• **ACTIVITY**
Pictures aside, repeat all the entries below exactly as they appear.

• **RECORDS TO PROCESS**

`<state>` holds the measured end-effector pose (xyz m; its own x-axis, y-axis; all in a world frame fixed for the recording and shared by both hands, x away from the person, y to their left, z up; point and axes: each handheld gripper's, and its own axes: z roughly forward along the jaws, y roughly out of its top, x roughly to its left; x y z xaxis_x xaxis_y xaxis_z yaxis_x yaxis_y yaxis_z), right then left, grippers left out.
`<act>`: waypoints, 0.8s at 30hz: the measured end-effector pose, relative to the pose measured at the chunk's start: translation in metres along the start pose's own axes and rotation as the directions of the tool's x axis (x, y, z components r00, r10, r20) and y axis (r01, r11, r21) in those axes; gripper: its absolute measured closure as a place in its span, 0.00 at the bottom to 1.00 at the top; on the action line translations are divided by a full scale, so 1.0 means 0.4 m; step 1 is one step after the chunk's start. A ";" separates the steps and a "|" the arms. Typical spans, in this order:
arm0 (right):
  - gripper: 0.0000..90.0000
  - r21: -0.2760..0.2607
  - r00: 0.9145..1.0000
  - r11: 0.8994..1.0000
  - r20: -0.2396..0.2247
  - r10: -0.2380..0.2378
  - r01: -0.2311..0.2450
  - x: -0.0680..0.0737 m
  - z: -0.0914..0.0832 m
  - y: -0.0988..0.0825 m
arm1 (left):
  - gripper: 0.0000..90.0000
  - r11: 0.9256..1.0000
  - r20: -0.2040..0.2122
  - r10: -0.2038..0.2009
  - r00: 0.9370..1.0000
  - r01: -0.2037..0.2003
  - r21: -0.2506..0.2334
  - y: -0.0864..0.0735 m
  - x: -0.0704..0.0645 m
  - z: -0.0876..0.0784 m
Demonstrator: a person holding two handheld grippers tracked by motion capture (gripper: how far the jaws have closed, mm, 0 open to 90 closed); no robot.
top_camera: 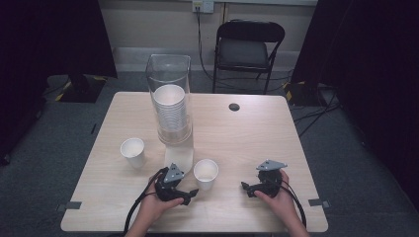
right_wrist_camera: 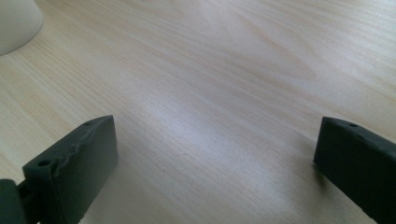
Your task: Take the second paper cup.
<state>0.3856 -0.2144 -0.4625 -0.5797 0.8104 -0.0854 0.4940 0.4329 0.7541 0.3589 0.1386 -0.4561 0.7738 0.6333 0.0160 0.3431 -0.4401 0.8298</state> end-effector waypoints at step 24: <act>0.00 -0.002 1.000 1.000 -0.003 0.001 -0.001 0.000 0.000 0.000 | 0.18 0.999 -0.049 -0.049 0.998 0.049 -0.001 -0.088 0.077 -0.103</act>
<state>0.3857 -0.2143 -0.4627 -0.5810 0.8096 -0.0829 0.4934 0.4314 0.7552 0.3487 0.1998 -0.4620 0.7290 0.6845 0.0028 0.3797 -0.4078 0.8304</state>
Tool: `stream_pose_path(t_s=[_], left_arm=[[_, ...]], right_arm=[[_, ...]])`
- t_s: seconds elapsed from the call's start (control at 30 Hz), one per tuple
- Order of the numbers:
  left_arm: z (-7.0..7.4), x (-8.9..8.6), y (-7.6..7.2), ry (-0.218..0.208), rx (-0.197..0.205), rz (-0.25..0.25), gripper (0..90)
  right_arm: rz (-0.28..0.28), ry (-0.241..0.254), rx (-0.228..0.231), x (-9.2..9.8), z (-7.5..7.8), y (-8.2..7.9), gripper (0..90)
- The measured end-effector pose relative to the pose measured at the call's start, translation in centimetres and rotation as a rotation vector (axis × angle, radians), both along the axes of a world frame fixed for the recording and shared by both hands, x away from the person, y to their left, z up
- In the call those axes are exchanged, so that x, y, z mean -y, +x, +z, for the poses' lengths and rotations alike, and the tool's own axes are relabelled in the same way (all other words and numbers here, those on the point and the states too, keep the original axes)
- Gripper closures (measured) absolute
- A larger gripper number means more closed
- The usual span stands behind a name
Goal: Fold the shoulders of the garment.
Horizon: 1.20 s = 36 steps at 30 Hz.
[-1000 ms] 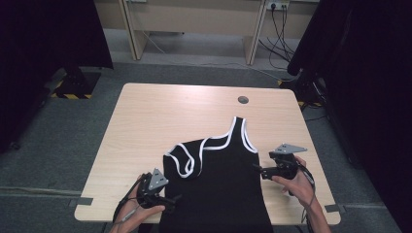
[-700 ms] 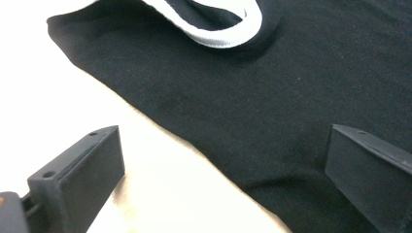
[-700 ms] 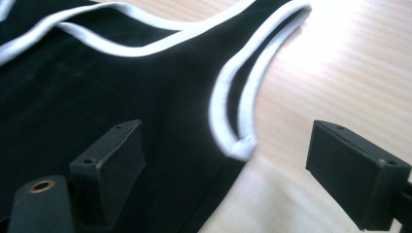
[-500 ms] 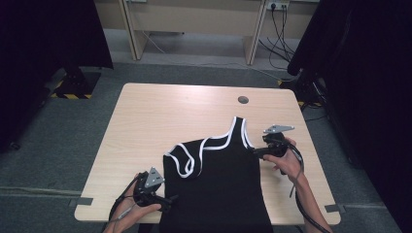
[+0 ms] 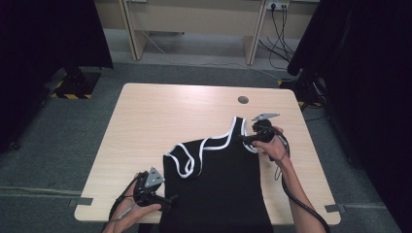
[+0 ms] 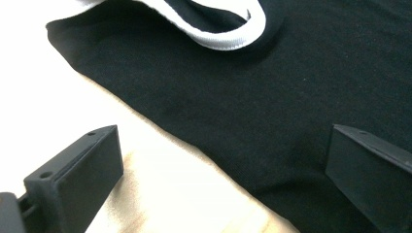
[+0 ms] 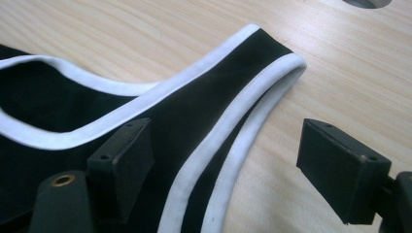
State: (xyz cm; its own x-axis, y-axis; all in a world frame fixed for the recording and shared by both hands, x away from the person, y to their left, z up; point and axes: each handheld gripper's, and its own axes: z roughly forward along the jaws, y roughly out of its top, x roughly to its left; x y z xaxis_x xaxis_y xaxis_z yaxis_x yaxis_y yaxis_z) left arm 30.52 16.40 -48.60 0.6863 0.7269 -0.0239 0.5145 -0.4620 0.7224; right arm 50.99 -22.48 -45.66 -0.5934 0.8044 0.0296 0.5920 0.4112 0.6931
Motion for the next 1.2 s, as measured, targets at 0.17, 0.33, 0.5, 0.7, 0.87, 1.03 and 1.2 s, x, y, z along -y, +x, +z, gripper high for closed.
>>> stream_pose_path(t_s=[0.17, 0.33, 0.5, 0.7, 0.87, 1.03, 1.2], left_arm=[[0.0, 0.0, 0.0, 0.000, 0.000, 0.000, 0.0], [0.0, 0.0, 0.0, 0.000, 0.000, 0.001, 0.0], [0.0, 0.0, 0.0, 0.000, 0.000, 0.002, 0.0], [0.0, 0.0, 0.0, 0.000, 0.000, 0.003, 0.0], [0.0, 0.0, 0.0, 0.000, 0.000, 0.003, 0.0], [0.0, 0.0, 0.0, 0.001, 0.000, 0.005, 0.0], [0.0, 0.0, 0.0, 0.001, 0.000, 0.006, 0.0]], right_arm=[[-0.024, 0.001, -0.016, -0.4, -0.7, 1.3, 23.4], [-0.015, -0.015, -0.014, -1.1, -1.4, 1.9, 31.0], [0.050, -0.005, 0.003, -1.4, -1.2, 1.8, 69.6], [0.079, 0.051, -0.031, -1.2, -1.2, 1.5, 85.4], [0.105, 0.142, 0.014, -0.7, 0.2, 0.4, 85.5], [0.152, 0.175, 0.094, -0.6, 2.0, -2.1, 85.3], [0.190, 0.192, 0.145, -0.4, 2.6, -5.3, 84.9]])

• **OUTPUT OF THE TASK**
`<state>` holds the measured end-effector pose (xyz m; its own x-axis, y-axis; all in a world frame fixed for the recording and shared by both hands, x away from the person, y to their left, z up; point and axes: each handheld gripper's, and its own axes: z roughly forward along the jaws, y roughly out of its top, x roughly to its left; x y z xaxis_x xaxis_y xaxis_z yaxis_x yaxis_y yaxis_z), right then left, grippers left out.
`<act>`: waypoints, 0.8s at 30hz: the measured end-effector pose, relative to the pose measured at the chunk's start: translation in metres along the start pose's own axes and rotation as the directions of the tool's x axis (x, y, z components r00, r10, r20) and y axis (r01, r11, r21) in those axes; gripper: its absolute measured closure as a place in its span, 0.00 at the bottom to 1.00 at the top; on the action line translations are divided by a full scale, so 1.0 means 0.4 m; step 1 is one step after the chunk's start. A ";" separates the steps and a "|" the arms. Typical spans, in this order:
arm0 (right):
  - gripper: 0.0000..90.0000
  - r21: -0.2760..0.2607
  - r00: 0.9145..1.0000
  - r11: 0.8994..1.0000
  - r20: -0.2396..0.2247
  - r10: -0.2380..0.2378
  - r01: -0.2311..0.2450
  - x: -0.0680..0.0737 m
  - z: -0.0914..0.0832 m
  - y: -0.0988..0.0825 m
arm1 (left):
  - gripper: 0.0000..90.0000
  - r11: 0.9256..1.0000
  - r20: -0.2040..0.2122
  - r10: -0.2038..0.2009
  - r00: 0.9370..1.0000
  - r01: -0.2037..0.2003
  - r21: -0.2506..0.2334
  - y: -0.0864..0.0735 m
  - x: -0.0704..0.0645 m
  - z: -0.0876..0.0784 m
Demonstrator: a person holding two handheld grippers tracked by motion capture (gripper: how far the jaws have closed, mm, 0 open to 90 closed); no robot.
top_camera: 
right_wrist_camera: 
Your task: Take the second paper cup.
<state>0.3856 -0.2144 -0.4625 -0.5797 0.8104 -0.0854 0.4940 0.4329 0.7541 0.3589 0.1386 -0.4561 0.7738 0.6333 0.0160 0.3431 -0.4401 0.8298</state> end-effector waypoints at step 24: <act>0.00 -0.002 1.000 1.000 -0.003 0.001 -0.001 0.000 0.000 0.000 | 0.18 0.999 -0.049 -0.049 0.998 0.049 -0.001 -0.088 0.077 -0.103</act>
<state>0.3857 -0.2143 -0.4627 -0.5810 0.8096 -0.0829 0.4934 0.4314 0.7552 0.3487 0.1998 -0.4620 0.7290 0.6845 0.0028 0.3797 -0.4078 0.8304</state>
Tool: `stream_pose_path(t_s=[_], left_arm=[[_, ...]], right_arm=[[_, ...]])`
- t_s: seconds elapsed from the call's start (control at 30 Hz), one per tuple
- Order of the numbers:
  left_arm: z (-7.0..7.4), x (-8.9..8.6), y (-7.6..7.2), ry (-0.218..0.208), rx (-0.197..0.205), rz (-0.25..0.25), gripper (0..90)
  right_arm: rz (-0.28..0.28), ry (-0.241..0.254), rx (-0.228..0.231), x (-9.2..9.8), z (-7.5..7.8), y (-8.2..7.9), gripper (0..90)
- The measured end-effector pose relative to the pose measured at the call's start, translation in centimetres and rotation as a rotation vector (axis × angle, radians), both along the axes of a world frame fixed for the recording and shared by both hands, x away from the person, y to their left, z up
- In the call those axes are exchanged, so that x, y, z mean -y, +x, +z, for the poses' lengths and rotations alike, and the tool's own axes are relabelled in the same way (all other words and numbers here, those on the point and the states too, keep the original axes)
- Gripper closures (measured) absolute
- A larger gripper number means more closed
- The usual span stands behind a name
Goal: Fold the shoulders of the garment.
Horizon: 1.20 s = 36 steps at 30 Hz.
[-1000 ms] 
[-700 ms] 
[-700 ms] 
[-500 ms] 
[+0 ms] 
[+0 ms] 
[+0 ms] 
State: (xyz cm; its own x-axis, y-axis; all in a world frame fixed for the recording and shared by both hands, x away from the person, y to their left, z up; point and axes: each handheld gripper's, and its own axes: z roughly forward along the jaws, y roughly out of its top, x roughly to its left; x y z xaxis_x xaxis_y xaxis_z yaxis_x yaxis_y yaxis_z) left arm 30.52 16.40 -48.60 0.6863 0.7269 -0.0239 0.5145 -0.4620 0.7224; right arm 50.99 -22.48 -45.66 -0.5934 0.8044 0.0296 0.5920 0.4112 0.6931
Motion for the next 1.2 s, as measured, targets at 0.17, 0.33, 0.5, 0.7, 0.87, 1.03 and 1.2 s, x, y, z along -y, +x, +z, gripper high for closed.
>>> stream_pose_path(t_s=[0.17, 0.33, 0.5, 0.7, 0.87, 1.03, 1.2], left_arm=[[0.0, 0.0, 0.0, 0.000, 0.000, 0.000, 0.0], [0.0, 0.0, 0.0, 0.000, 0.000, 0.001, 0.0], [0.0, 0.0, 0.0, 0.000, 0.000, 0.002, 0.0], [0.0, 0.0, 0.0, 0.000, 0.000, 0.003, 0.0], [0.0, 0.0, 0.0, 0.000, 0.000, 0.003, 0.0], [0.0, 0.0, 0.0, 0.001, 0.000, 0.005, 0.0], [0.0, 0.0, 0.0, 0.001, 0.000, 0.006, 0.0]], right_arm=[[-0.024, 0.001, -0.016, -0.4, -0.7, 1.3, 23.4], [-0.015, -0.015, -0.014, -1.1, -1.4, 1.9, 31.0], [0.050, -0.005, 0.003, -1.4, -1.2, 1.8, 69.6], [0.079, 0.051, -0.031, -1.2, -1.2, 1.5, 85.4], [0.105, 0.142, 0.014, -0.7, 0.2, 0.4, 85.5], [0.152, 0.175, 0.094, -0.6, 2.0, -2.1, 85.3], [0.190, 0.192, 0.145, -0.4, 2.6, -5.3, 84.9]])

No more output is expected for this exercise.